Un amigo mío me contó la siguiente anécdota: Iba en el coche con sus hijos, salió a
echar gasolina y al regreso, el niño mayor de seis años comenzó a gritar enfadado
porque no le había comprado unas patatas fritas. El padre arrancó el coche y el niño
gritó aún más. Cuando se le pasó el berrinche, después de casi 30 minutos, le dijo al
padre: “Tú siempre me has dicho que puedo conseguir todo aquello que me proponga.
Yo quería unas patatas y tú no me las has dado”. Y aquí está el principal problema de la
educación a las futuras generaciones: se confunde el esfuerzo con el capricho. La
psicología positiva nos enseña que podemos soñar, que debemos luchar por los que
anhelamos, pero todo ese camino no está exento de trabajo y de esfuerzo. El mero deseo
no es suficiente. Las cosas debemos ganárnoslas. Y desgraciadamente, no parece que se
esté enseñando a los niños a conseguir las cosas por el esfuerzo y no “porque yo lo
valgo”.
Necesitamos recuperar la cultura del esfuerzo. Es el único camino para desarrollar el
talento, para ser competitivo como persona y como sociedad. No hay nadie brillante que
no tenga detrás de sí muchas horas de entrenamiento. Como concluyó Howard Gardner,
después de estudiar a personas extraordinarias por su desempeño: todos ellos habían
trabajado duramente durante al menos diez años.

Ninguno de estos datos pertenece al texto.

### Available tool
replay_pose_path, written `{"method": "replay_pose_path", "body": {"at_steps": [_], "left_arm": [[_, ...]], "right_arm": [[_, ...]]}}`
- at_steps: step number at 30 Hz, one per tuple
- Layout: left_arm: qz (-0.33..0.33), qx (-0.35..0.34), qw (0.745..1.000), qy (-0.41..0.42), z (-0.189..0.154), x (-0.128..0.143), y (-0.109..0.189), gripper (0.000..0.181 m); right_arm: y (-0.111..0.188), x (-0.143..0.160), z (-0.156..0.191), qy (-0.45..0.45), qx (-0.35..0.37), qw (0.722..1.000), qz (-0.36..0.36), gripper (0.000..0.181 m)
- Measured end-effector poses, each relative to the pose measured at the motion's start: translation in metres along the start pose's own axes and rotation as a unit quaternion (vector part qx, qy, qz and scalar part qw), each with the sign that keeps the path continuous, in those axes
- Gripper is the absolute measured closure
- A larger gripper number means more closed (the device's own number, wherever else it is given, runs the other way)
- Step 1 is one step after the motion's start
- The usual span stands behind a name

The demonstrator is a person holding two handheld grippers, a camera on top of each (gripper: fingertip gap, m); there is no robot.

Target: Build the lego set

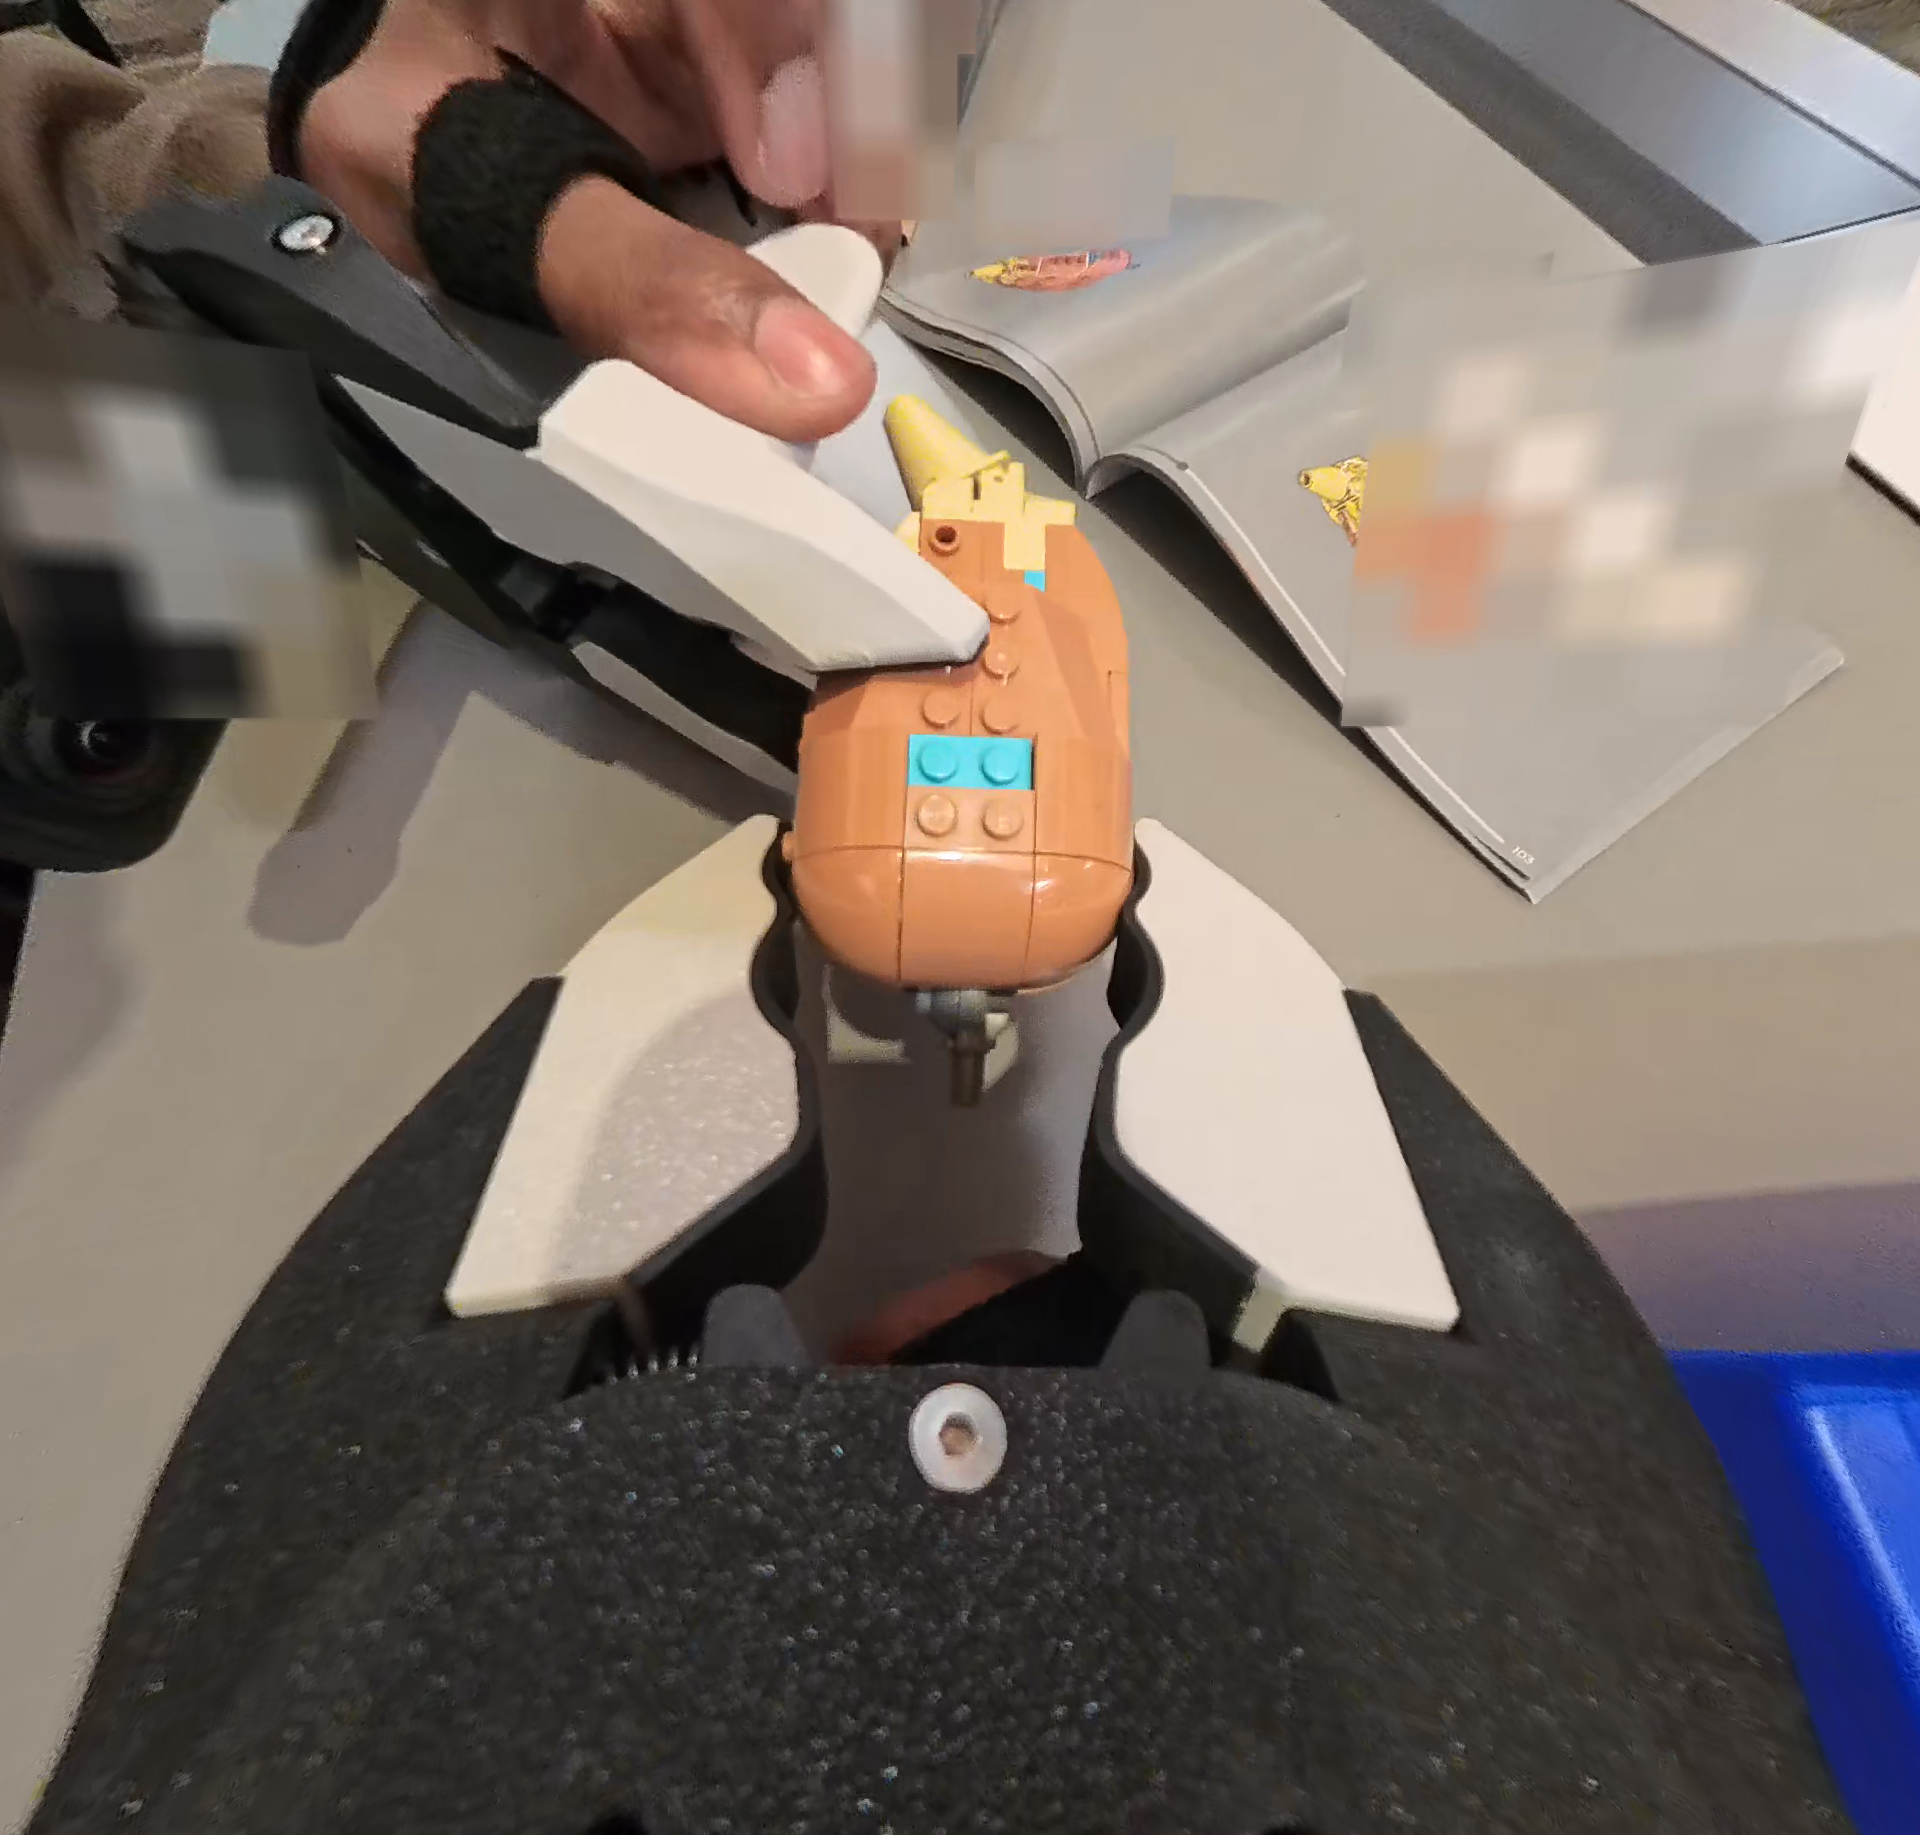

Malcolm Gladwell lo bautiza como la
regla de las 10.000 horas de trabajo y Larry Bird, uno de los grandes jugadores de la
NBA, lo resumió del siguiente modo: “Es curioso, cuanto más entrenamos, más suerte
tenemos”.
Es posible que los niños estén “pagando el pato” de la educación espartana que hemos
vivido en otras generaciones o de separaciones dolorosas, donde se intercambia cariño
por caprichos. Muchos padres con una buenísima intención no siempre están preparando
a los futuros profesionales y ciudadanos para un mundo donde el talento va a ser
diferencial. La cultura del esfuerzo conlleva soñar un objetivo, proyectar una estrategia,
identificar posibles recursos, crear nuevos hábitos y, por supuesto, asumir la posible
frustración. El capricho no entiende de “no”; mientras que el esfuerzo conoce los
obstáculos, pero no se rinde ante ellos. De ahí que sea tan importante, y
desgraciadamente, la educación no parece que esté orientada a la cultura del esfuerzo; ni
los sistemas educativos más volcados en cuestiones políticas, que en herramientas
prácticas para la vida. Necesitamos enseñar inteligencia emocional y la necesidad de
ganarnos las cosas por el trabajo que realizamos.